What is Intelligence?

Intelligence is a hard thing to define. The running joke in AI circles that every time a computer manages to do something we previously thought required human-level intelligence, we raise the bar and define this something to be what intelligence is not. A good example of this is the game of chess. Not long ago, many thought that computers could never equal chess grandmasters. They believed being a chess grandmaster required a powerful intuition, a kind of magic that only humans could ever possess. In 1997, the efforts of the Deep Blue team at IBM demonstrated that this belief was quite mistaken.

Today, chess-playing computers are usually not thought of as intelligent machines. We tend to believe intelligence is something only humans are capable of. We see human intelligence as fundamentally different from what animals and computers do. Animals may not be able to build computers or write poems, but a quick examination of the world around us reveals that many animals have emotions, complex social dynamics, puzzle-solving abilities, the capability to fashion and use tools as well as some degree of self-awareness.

I don’t view intelligence as exclusively human. Fundamentally, I believe that intelligence is the capability of a system (biological or computerized) to dynamically adapt to its environment. One thing that greatly enhances the survivability of lifeforms is to be able to dynamically adapt their behavior in response to changing environmental conditions. Humans are an extreme example of this: our brains and nervous systems allow us see with our eyes and interpret images, to move very rapidly, to understand our environment and devise elaborate plans going far into the future.

I believe that intelligence exists on a spectrum, or in varying degrees. Cats have a fairly powerful understanding of their environment too. They understand their own movements very well. They can predict the behavior of physical objects and their own body as a part of the physical world. Bees can see flowers, avoid obstacles and navigate based on light polarization patterns in the sky. Plants change the direction of their growth so they can more efficiently capture sunlight. Jellyfish have no brains, but they have a network of nerves which controls their swimming according to factors such as the day/night cycle.

At an even lower level, paramecium are unicellular organisms which can move around water using ciliate. Being just one cell, they have no neurons. Nevertheless, they can sense chemicals in the water surrounding them, detect obstacles, eat smaller prey organisms, reproduce sexually and have even shown some ability to learn. What is obvious is that even though paramecium have no brains or neurons, they contain chemical and genetic machinery that implements some kind of algorithmic process which changes their behavior based on environmental conditions.

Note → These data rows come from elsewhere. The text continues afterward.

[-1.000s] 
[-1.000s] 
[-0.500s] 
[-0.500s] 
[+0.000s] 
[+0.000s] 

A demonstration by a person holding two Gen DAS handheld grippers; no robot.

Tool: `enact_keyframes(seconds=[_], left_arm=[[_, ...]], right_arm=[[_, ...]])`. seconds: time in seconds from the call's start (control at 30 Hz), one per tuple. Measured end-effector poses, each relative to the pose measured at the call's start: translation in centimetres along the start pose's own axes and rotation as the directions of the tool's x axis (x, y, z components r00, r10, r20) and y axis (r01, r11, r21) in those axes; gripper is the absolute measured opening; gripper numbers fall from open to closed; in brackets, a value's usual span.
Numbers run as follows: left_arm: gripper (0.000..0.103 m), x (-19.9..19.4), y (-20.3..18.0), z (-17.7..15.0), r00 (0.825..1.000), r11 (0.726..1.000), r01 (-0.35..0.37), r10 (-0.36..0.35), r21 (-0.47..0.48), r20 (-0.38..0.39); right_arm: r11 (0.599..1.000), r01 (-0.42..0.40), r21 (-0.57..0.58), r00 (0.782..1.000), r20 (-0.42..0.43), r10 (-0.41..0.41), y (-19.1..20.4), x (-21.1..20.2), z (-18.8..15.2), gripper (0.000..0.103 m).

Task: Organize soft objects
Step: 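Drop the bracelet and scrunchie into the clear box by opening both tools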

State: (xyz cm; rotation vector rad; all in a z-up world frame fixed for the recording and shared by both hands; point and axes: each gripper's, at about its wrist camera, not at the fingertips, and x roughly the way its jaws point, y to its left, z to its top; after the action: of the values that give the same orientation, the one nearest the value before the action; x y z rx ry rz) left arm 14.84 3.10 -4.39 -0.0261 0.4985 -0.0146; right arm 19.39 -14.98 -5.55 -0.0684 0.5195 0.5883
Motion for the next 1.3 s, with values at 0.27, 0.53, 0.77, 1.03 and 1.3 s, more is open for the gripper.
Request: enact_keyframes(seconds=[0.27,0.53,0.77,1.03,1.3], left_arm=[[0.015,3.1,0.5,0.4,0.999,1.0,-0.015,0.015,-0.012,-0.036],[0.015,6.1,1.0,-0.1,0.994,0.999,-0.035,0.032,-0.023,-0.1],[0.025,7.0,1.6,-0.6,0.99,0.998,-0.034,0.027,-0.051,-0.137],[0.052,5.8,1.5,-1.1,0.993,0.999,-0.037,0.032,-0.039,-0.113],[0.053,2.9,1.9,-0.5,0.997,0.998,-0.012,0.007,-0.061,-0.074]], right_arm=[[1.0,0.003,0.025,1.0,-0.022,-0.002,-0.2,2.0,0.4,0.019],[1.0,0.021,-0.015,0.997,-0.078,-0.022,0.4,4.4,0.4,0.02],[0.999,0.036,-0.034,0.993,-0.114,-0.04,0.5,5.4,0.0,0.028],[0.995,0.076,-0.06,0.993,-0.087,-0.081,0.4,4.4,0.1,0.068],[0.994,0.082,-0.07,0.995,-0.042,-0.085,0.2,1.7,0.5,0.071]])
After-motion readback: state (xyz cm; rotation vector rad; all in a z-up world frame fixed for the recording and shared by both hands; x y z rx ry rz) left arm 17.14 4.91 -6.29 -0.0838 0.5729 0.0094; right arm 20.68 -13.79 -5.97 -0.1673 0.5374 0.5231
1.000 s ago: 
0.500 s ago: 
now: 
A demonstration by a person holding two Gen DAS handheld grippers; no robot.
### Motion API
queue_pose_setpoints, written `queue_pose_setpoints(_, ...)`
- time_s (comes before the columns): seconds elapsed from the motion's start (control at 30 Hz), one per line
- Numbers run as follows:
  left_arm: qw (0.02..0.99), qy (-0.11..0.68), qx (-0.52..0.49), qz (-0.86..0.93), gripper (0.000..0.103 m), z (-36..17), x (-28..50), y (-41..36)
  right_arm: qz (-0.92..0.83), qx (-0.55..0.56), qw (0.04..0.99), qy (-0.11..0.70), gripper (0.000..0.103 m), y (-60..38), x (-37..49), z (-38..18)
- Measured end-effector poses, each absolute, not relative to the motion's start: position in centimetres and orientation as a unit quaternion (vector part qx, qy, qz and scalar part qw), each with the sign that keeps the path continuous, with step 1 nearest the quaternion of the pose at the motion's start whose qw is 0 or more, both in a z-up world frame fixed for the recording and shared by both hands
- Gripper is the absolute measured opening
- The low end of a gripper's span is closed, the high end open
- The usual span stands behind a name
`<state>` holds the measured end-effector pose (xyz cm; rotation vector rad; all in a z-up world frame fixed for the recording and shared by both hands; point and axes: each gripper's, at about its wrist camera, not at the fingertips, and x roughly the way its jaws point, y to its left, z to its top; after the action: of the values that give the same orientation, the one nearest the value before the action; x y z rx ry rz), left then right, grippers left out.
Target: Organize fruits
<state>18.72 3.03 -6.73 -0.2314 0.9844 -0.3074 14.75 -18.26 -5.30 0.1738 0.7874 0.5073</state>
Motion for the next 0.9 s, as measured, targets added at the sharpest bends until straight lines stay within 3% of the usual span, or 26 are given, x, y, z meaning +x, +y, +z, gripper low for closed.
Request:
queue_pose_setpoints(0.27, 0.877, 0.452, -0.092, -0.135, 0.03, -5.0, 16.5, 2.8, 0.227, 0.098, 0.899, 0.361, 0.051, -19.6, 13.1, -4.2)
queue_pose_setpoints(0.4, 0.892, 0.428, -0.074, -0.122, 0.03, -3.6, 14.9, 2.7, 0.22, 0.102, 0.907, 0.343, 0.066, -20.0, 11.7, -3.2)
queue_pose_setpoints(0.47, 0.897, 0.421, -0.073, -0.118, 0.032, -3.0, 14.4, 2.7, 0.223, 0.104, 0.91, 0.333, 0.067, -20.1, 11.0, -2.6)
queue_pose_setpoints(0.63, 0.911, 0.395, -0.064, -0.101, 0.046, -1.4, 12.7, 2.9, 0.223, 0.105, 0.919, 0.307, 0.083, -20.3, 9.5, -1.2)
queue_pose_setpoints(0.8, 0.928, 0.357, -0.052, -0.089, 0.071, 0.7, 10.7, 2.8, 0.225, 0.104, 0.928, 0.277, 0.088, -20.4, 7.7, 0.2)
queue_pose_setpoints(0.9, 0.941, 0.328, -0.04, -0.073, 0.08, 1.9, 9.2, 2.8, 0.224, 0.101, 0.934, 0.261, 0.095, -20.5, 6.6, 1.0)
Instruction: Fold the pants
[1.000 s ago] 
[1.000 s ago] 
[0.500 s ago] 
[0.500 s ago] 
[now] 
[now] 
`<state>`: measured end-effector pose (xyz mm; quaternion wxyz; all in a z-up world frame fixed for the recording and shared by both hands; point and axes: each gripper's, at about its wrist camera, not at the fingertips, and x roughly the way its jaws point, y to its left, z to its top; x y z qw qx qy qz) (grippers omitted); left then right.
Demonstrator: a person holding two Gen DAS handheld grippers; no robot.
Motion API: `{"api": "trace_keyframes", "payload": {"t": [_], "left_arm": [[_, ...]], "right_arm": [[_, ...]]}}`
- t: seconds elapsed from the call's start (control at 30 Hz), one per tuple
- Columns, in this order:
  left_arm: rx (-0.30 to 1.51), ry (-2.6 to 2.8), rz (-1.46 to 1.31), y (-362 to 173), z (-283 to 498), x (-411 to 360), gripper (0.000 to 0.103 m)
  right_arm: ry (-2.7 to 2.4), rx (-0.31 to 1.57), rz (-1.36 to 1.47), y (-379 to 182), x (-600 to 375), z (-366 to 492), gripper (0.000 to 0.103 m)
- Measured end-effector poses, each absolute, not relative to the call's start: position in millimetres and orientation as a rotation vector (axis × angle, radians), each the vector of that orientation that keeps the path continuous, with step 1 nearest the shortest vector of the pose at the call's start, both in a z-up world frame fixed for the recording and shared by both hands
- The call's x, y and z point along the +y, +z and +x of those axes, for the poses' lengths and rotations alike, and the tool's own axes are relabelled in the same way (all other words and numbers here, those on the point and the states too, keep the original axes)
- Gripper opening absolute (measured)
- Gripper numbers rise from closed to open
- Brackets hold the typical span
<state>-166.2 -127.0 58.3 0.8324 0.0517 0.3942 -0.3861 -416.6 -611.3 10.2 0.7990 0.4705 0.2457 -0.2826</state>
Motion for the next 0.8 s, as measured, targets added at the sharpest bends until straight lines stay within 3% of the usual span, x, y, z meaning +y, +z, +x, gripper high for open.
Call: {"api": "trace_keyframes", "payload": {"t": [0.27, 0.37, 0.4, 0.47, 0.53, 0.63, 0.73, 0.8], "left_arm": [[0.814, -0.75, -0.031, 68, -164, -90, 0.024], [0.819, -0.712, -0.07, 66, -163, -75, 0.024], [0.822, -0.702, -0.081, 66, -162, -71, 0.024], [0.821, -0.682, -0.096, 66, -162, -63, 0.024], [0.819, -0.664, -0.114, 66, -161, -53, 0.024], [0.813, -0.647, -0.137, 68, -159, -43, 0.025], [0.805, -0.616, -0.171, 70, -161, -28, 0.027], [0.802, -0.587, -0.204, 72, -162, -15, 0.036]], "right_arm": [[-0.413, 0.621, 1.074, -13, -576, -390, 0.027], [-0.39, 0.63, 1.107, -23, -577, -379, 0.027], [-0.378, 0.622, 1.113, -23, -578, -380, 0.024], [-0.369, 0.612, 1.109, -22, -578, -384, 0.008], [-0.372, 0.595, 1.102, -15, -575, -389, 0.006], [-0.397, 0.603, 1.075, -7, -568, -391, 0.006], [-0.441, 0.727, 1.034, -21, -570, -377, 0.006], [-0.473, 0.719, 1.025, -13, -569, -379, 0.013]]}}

You might be surprised to find out that some viruses are able to navigate inside host cells and express different genes (change their behavior) based on where they are inside these host cells. Viruses are thought of as non-lifeforms by many scientists, but they are definitely able to adapt. In fact, without even getting into dynamic changes in the expression of viral DNA, one could say that the fast mutation of viruses constitutes a form of adaptation in itself. Viruses reproduce so fast and in such large numbers, that they are able to do a brute-force search for new attack vectors on host organisms.

At the root of it all, natural selection is an optimization process that helps lifeforms adapt to their environment. One could argue that natural selection, a force of nature, is a kind of intelligence in and of itself. There is no intelligent design, but nature finds a way to make things more efficient through trial and error. I would argue that in a way, natural selection is a process that has been optimizing itself to help life spread and adapt more effectively. In the beginning, there were only unicellular organisms, and they reproduced through mutation only. Mutations are a very slow and inefficient way to adapt. Then came sexual reproduction. This allowed genes from multiple viable individuals to be recombined, increasing rate at which viable genetic combinations can be explored, thus increasing adaptability.

Multicellular organisms arose. This gave rise to inter-cellular communication and nervous systems which allowed rapid movements. Nervous systems gave rise to centralized brains which could perform computations of ever-increasing complexity. Eventually, organisms came which had such complete models of their environment that they understood their own existence and wondered about the origin of life itself. Today, humans are intelligent enough that they are beginning to understand their own DNA. Soon, humans will be using their intelligence to make conscious choices about their own evolutionary destiny. This will allow us, as a species, to make evolutionary leaps that no other species ever has.